:: Material provided

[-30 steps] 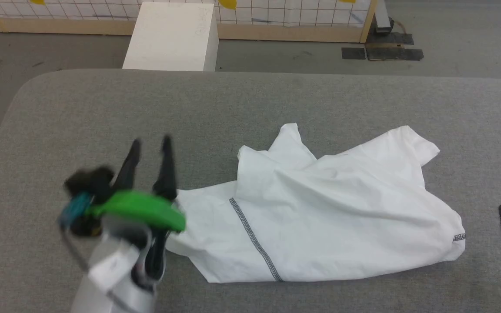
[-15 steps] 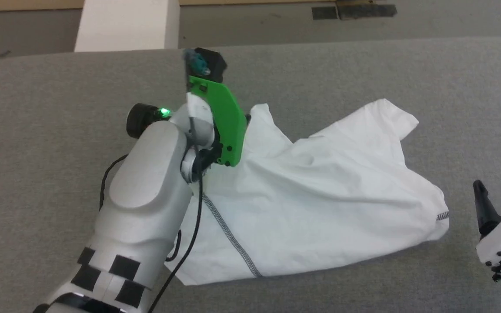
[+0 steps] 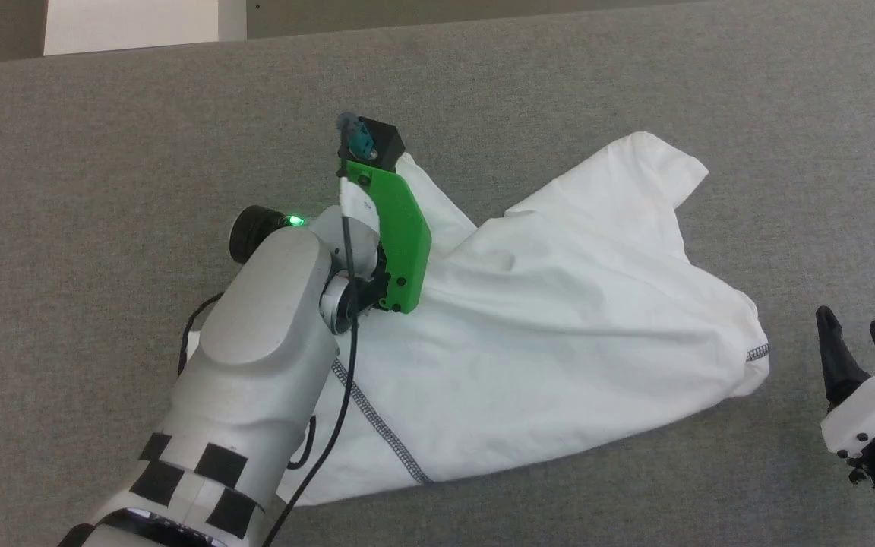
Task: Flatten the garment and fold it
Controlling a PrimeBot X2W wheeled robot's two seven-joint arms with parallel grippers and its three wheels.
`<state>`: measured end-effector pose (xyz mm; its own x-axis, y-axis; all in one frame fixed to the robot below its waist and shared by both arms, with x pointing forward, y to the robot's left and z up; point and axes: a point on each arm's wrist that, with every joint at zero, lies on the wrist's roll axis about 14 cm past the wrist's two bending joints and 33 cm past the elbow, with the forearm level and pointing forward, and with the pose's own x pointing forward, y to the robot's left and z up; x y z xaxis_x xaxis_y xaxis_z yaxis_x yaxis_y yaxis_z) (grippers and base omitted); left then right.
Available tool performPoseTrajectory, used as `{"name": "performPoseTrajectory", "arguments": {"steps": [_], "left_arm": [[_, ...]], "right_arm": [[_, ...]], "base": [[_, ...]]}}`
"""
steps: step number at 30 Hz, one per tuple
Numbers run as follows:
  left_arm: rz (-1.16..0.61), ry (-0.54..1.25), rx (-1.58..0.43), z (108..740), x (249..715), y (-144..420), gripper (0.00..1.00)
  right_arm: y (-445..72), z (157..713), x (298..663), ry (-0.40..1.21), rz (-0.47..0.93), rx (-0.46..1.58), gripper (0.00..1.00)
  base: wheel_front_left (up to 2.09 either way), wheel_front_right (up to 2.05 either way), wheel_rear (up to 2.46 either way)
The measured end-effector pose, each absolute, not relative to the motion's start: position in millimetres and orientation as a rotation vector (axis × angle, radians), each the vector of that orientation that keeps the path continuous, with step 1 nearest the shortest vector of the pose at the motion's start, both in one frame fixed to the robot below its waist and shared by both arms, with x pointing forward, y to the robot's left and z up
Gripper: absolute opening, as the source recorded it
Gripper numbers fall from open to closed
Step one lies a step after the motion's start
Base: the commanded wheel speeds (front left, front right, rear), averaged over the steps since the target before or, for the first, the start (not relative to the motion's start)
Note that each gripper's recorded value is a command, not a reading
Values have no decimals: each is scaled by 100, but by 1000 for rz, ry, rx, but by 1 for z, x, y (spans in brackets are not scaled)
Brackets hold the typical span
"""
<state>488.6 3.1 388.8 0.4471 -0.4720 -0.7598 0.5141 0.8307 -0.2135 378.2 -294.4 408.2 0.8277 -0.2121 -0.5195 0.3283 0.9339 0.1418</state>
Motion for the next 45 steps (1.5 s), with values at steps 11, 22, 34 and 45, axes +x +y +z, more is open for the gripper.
{"name": "performPoseTrajectory", "arguments": {"steps": [11, 22, 34, 45], "left_arm": [[-331, 418, -8, 476, 595, 74, 0], [-100, 161, 4, 517, 651, 159, 16], [-95, 14, -152, 539, 629, 175, 100], [3, -80, -222, 525, 529, 208, 100]], "right_arm": [[-279, 406, 395, 518, -238, 222, 100], [-286, 394, 396, 542, -261, 208, 100], [-262, 405, 414, 503, -184, 208, 100], [-235, 429, 414, 478, -97, 213, 100]], "base": [[0, 0, 0], [0, 0, 0], [0, 0, 0], [0, 0, 0]]}}
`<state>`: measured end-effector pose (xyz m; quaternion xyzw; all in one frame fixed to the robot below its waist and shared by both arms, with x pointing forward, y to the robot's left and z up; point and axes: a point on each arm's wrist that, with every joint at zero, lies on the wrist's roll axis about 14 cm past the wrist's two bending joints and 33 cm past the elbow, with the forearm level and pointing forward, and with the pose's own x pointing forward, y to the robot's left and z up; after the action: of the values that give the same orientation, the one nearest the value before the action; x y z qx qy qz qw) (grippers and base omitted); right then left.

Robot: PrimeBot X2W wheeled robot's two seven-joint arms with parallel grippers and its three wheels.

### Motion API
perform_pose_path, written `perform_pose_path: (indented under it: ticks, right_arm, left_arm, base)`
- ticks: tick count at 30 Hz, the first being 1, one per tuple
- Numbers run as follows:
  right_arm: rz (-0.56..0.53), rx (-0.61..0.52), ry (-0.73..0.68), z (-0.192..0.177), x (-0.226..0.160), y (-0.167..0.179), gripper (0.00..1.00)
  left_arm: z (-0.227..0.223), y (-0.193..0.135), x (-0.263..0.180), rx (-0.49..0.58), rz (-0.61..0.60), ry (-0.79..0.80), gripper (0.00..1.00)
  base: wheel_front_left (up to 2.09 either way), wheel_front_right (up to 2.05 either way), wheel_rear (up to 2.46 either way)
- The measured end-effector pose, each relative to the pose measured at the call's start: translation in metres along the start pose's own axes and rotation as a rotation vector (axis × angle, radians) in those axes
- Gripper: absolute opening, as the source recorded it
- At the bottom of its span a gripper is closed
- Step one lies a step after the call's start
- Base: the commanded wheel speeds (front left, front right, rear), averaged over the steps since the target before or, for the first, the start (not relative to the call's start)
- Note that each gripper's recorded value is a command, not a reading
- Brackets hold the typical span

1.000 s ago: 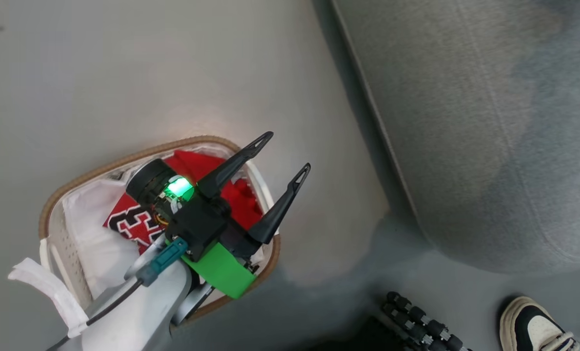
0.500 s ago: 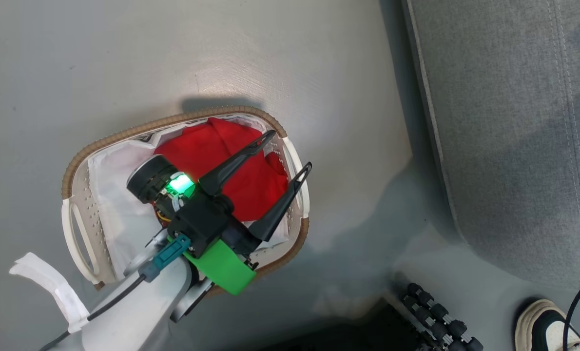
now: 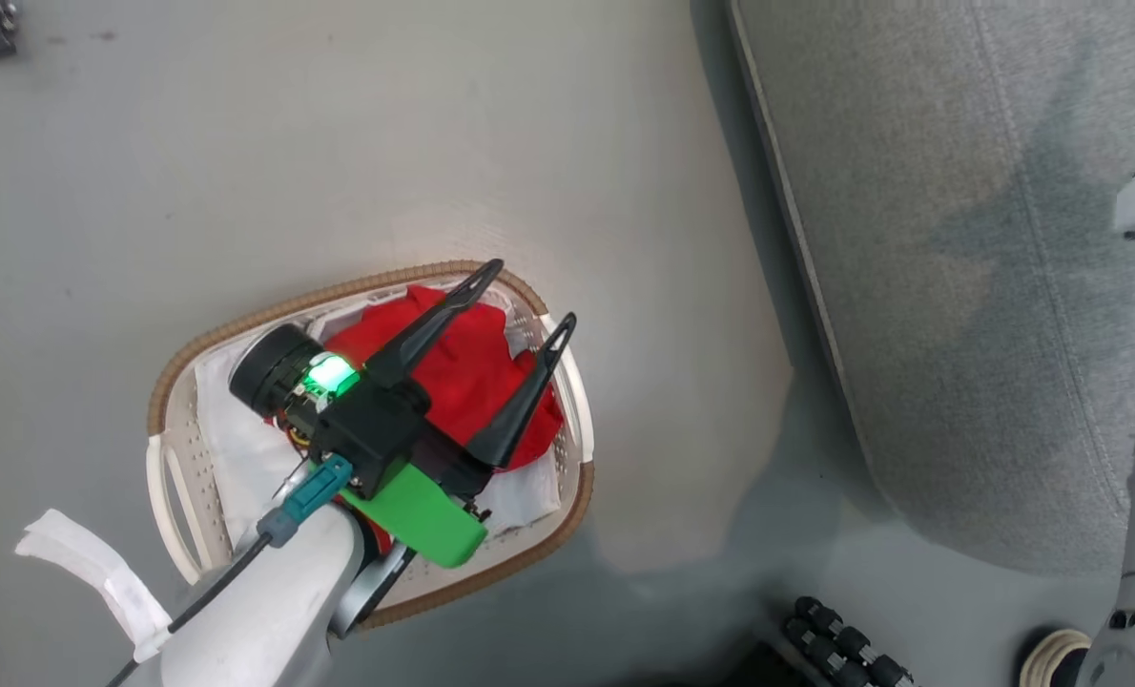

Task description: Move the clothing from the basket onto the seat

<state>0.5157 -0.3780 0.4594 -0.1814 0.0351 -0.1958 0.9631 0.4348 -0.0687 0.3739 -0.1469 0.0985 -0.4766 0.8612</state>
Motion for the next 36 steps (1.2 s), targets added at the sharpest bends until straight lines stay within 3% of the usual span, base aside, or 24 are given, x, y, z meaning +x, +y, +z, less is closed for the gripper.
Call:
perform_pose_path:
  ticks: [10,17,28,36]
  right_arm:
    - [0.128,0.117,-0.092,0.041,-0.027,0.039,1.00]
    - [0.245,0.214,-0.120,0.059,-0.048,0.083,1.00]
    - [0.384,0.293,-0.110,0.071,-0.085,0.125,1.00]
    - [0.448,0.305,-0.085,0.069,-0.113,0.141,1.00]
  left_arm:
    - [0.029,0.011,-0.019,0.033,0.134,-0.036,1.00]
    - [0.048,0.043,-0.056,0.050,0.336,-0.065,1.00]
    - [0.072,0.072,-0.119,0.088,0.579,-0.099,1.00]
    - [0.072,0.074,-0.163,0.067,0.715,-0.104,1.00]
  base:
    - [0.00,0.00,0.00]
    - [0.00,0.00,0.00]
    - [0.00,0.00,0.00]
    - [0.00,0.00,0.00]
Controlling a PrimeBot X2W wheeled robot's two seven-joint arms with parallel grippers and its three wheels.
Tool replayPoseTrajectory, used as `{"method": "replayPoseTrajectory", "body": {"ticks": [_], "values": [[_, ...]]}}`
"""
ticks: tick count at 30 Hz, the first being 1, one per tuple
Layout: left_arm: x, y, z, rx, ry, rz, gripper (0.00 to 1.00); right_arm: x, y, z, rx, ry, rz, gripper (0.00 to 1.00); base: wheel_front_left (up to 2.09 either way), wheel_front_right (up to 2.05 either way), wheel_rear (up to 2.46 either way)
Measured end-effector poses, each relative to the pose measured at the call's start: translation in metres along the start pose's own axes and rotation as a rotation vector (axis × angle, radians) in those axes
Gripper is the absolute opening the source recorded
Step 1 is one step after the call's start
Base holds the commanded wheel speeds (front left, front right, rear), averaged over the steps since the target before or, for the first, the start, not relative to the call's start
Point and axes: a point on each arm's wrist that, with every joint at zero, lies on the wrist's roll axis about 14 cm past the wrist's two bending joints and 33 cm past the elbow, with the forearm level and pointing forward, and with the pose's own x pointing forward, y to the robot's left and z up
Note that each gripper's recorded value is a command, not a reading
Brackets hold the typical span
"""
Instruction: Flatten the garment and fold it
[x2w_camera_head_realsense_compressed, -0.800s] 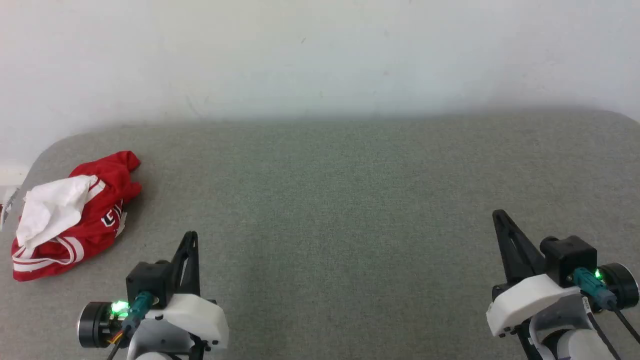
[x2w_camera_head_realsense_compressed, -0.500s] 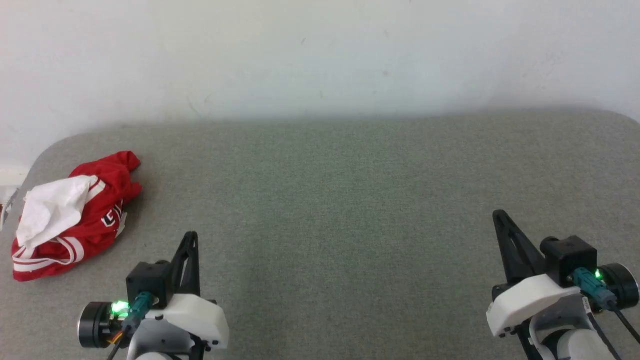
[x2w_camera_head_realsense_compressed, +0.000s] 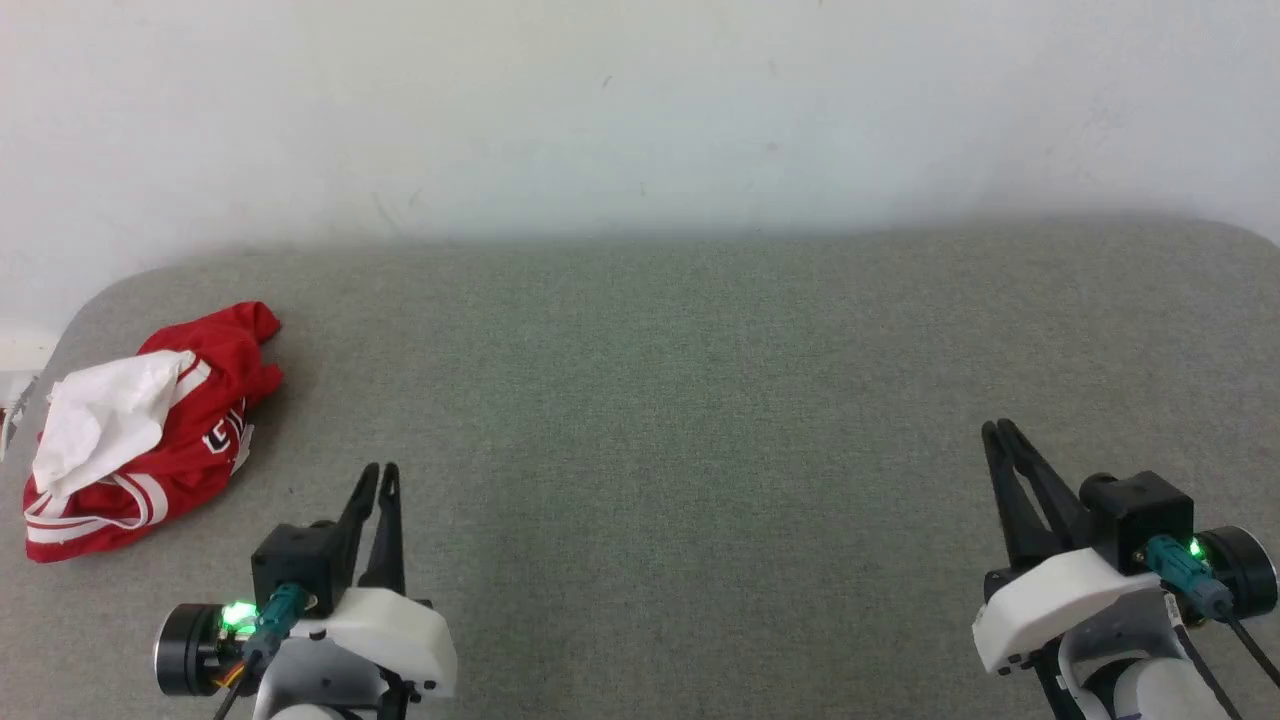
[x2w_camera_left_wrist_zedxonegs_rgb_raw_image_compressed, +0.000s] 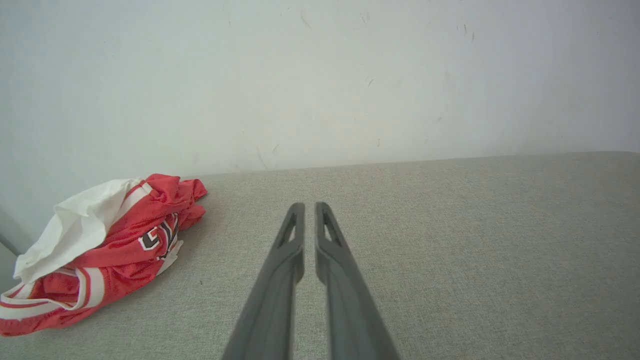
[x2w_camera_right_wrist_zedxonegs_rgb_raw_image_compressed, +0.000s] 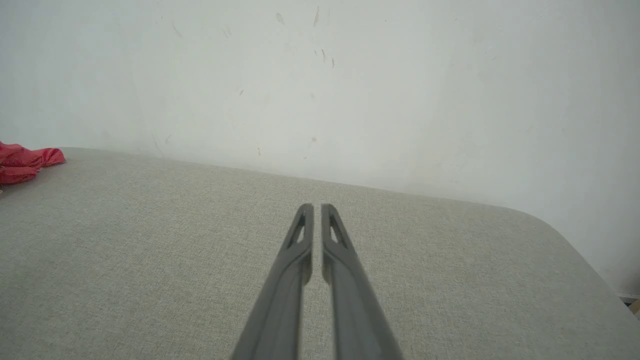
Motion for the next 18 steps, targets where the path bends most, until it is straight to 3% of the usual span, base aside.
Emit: {"method": "replayPoseTrajectory", "body": {"ticks": [1,2,3,18], "values": [[0.0,0.0,0.0,0.0,0.0,0.0,0.0,0.0,-0.0001,-0.0002,0.0,0.001,0.0,0.0,0.0,0.0,0.0],[0.0,0.0001,0.0,0.0,0.0,0.0,0.0,0.0,-0.0001,-0.0003,0.0,0.001,0.0,0.0,0.0,0.0,0.0],[0.0,0.0001,0.0,0.0,0.0,0.0,1.0,-0.0001,-0.0001,-0.0003,0.0,0.001,0.0,1.0,0.0,0.0,0.0],[0.0002,0.0,0.0019,0.0,-0.02,0.008,1.0,0.0004,-0.0067,0.0066,0.04,-0.037,-0.018,1.0,0.0,0.0,0.0]]}}
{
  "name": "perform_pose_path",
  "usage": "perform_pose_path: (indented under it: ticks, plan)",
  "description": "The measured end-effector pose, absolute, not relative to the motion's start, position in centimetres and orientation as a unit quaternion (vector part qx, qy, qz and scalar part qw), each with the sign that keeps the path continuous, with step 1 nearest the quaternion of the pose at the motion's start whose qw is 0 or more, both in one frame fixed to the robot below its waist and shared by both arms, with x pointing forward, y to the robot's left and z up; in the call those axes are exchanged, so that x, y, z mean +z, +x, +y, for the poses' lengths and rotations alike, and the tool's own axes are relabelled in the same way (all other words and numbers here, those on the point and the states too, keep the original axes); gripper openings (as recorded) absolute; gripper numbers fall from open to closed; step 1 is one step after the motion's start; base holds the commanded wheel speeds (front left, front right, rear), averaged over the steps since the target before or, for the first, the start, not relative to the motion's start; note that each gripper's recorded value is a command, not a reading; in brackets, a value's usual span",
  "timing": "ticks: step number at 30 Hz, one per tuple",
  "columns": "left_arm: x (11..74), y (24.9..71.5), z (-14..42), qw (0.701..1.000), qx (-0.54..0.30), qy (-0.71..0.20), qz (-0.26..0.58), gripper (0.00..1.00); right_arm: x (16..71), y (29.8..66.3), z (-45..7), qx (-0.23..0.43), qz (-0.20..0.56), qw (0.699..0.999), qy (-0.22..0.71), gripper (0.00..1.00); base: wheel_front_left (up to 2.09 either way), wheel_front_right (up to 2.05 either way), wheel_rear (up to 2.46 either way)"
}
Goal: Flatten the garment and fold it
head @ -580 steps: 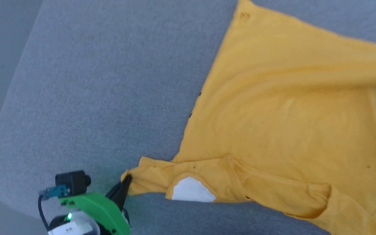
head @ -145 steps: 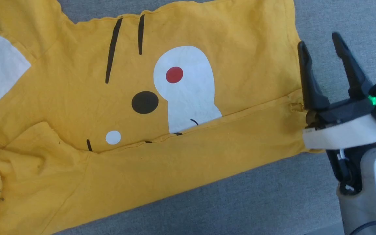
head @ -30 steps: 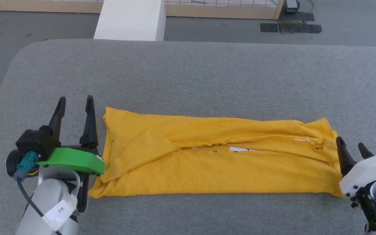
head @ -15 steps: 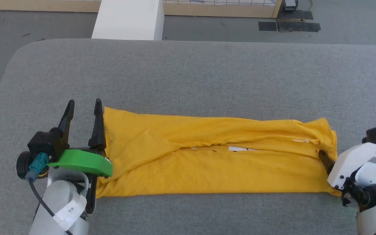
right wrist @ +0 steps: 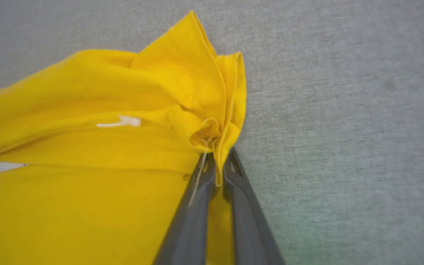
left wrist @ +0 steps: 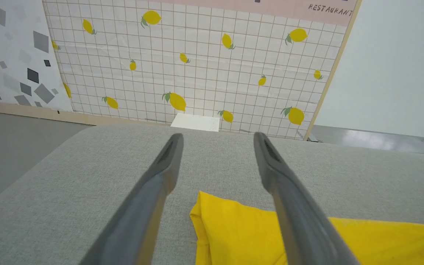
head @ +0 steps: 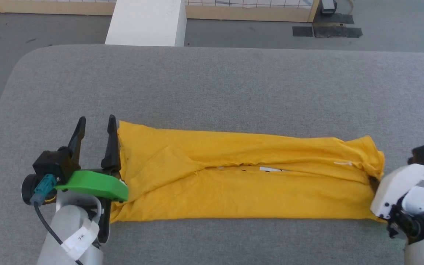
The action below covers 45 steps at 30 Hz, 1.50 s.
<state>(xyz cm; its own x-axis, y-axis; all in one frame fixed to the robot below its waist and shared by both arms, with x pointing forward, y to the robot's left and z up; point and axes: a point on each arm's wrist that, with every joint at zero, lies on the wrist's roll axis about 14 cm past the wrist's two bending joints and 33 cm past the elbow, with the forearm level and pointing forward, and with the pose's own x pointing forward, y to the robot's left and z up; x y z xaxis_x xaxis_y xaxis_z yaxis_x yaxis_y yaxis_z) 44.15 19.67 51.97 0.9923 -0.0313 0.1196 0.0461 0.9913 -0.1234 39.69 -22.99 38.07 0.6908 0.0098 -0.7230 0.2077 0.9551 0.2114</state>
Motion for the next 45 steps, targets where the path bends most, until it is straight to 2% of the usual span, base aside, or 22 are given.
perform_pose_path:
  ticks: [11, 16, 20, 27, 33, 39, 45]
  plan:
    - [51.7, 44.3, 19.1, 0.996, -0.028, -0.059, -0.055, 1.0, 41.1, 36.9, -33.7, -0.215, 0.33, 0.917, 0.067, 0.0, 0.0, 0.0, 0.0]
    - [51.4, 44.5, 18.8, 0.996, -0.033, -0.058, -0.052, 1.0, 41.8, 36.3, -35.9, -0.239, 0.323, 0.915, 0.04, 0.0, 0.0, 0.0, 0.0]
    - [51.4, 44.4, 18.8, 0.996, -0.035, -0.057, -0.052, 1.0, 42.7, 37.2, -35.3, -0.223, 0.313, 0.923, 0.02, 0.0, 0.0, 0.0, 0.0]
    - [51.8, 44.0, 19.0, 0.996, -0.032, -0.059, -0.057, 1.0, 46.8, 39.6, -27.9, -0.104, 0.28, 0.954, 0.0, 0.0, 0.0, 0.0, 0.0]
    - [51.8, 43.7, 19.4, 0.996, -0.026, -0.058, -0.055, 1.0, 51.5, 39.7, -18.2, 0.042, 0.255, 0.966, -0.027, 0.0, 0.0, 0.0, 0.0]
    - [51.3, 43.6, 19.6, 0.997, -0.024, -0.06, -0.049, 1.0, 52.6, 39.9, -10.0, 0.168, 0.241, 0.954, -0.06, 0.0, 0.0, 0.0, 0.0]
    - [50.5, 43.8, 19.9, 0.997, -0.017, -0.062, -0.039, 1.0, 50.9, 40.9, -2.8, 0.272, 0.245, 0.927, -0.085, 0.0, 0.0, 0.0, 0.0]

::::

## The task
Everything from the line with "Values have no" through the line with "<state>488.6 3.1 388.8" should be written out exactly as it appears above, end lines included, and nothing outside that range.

## Task solution
Values have no decimals: each is scaled by 100, but by 1000 for rz, ry, rx, but by 1 for z, x, y (spans in brackets are not scaled)
Brackets hold the typical span
"""
<state>488.6 3.1 388.8 0.4471 -0.4720 -0.7598 0.5141 0.8307 -0.2135 378.2 -294.4 408.2 0.8277 -0.2121 -0.5195 0.3283 0.9339 0.1418</state>

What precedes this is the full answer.